The infinitesimal line element on the surface of a sphere is given by $$ds^2=r^2(d\theta)^2+r^2\sin^2\theta(d\phi)^2\tag{1}$$ in spherical polar coordinates where the metric tensor is coordinate dependent. However, transforming to Cartesian coordinates, the same line element on the surface of the sphere is given by $$ds^2=(dx)^2+(dy)^2+(dz)^2\tag{2}$$ with $x^2+y^2+z^2=r^2$ so that the metric tensor becomes Euclidean i.e., $g_{ij}=\delta_{ij}$.
I can intuitively understand that such a transformation lead to local Euclidean coordinates on the sphere but not global. How can I mathematically show that a single Cartesian frame cannot cover a finite region of the surface of a sphere (or if we try to do so we get non-diagonal entries in the metric tensor)?
I'm a student of physics, and my knowledge of mathematical jargon is limited. So please use minimum jargon if possible.

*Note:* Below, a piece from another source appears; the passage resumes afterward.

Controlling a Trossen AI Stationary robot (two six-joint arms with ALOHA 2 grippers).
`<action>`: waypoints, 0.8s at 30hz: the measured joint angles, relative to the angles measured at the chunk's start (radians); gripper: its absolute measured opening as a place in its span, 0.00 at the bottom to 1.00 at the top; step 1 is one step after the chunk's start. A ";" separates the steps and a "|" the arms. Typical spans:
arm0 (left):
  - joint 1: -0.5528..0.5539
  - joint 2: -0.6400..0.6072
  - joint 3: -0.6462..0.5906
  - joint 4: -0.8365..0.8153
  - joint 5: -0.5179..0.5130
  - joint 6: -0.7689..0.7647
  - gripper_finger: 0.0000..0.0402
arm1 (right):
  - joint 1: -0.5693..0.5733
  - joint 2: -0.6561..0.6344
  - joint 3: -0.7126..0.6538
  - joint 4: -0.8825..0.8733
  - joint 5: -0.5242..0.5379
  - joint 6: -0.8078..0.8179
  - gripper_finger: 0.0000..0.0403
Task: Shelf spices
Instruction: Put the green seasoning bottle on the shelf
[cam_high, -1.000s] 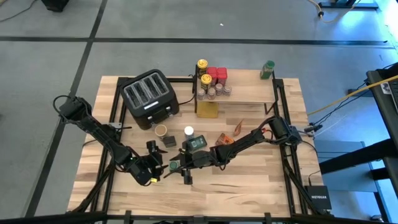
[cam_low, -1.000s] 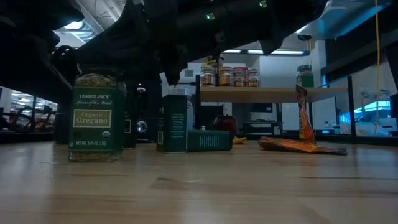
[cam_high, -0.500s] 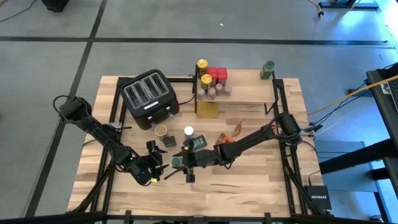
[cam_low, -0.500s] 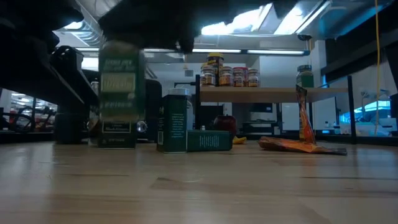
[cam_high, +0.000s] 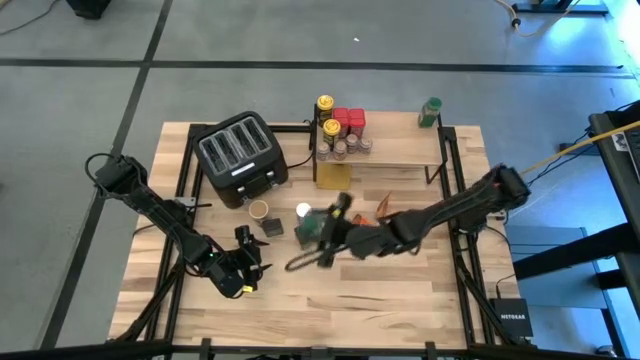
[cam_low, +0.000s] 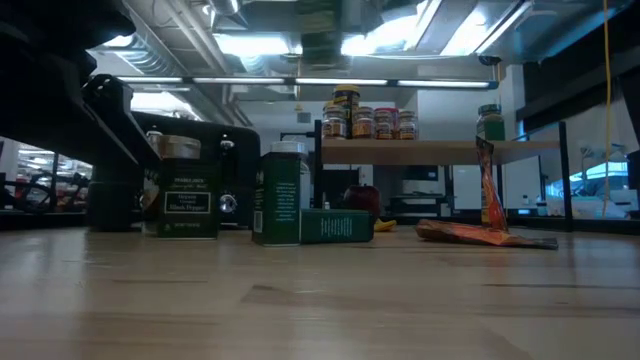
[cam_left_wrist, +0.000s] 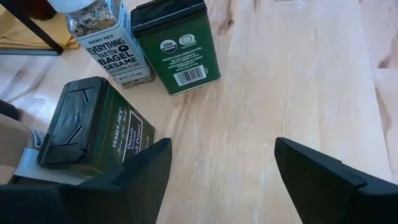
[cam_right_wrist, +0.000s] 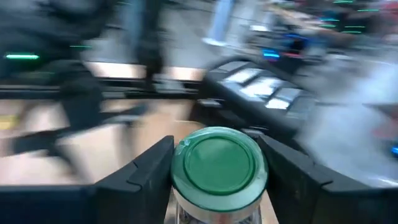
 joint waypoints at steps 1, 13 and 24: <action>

The two expressions for the metric on the sphere you've given are fundamentally different, in a sense more important than the local/global distinction - in fact, the Cartesian description is genuinely global while the spherical one has technical issues at the poles and at $\phi = 0,2\pi$ . The real difference is that $\theta,\phi$ are genuine coordinates on the two-dimensional sphere, while $x,y,z$ are coordinates on the three-dimensional space in which it is embedded. Any choice of $\theta,\phi$ corresponds to a point on the sphere, while only very particular combinations of $x,y,z$ do.
If "local Euclidean coordinates" means coordinates in which $g_{ij} = \delta_{ij}$, there are in fact no local Euclidean coordinates on the sphere, no matter how small you make your domain - any coordinate patch in which the expression for the metric is constant must necessarily be flat, but the sphere is everywhere curved. When we say a general surface/manifold is "locally Euclidean", it's at most in the topological sense that we can locally describe it by smooth coordinates (like $\theta,\phi$ in your example) - this puts no constraint on the geometry.
Thus there are three possible answers to your question, depending on how you fix it up: either we can't have a global coordinate system because this would make the sphere diffeomorphic to $\mathbb R^2$ (which is not true), we can't have a flat coordinate system because the sphere isn't flat (Gauss' Theorema Egregium), or actually, we can have global "Cartesian coordinates", so long as we remember the constraint.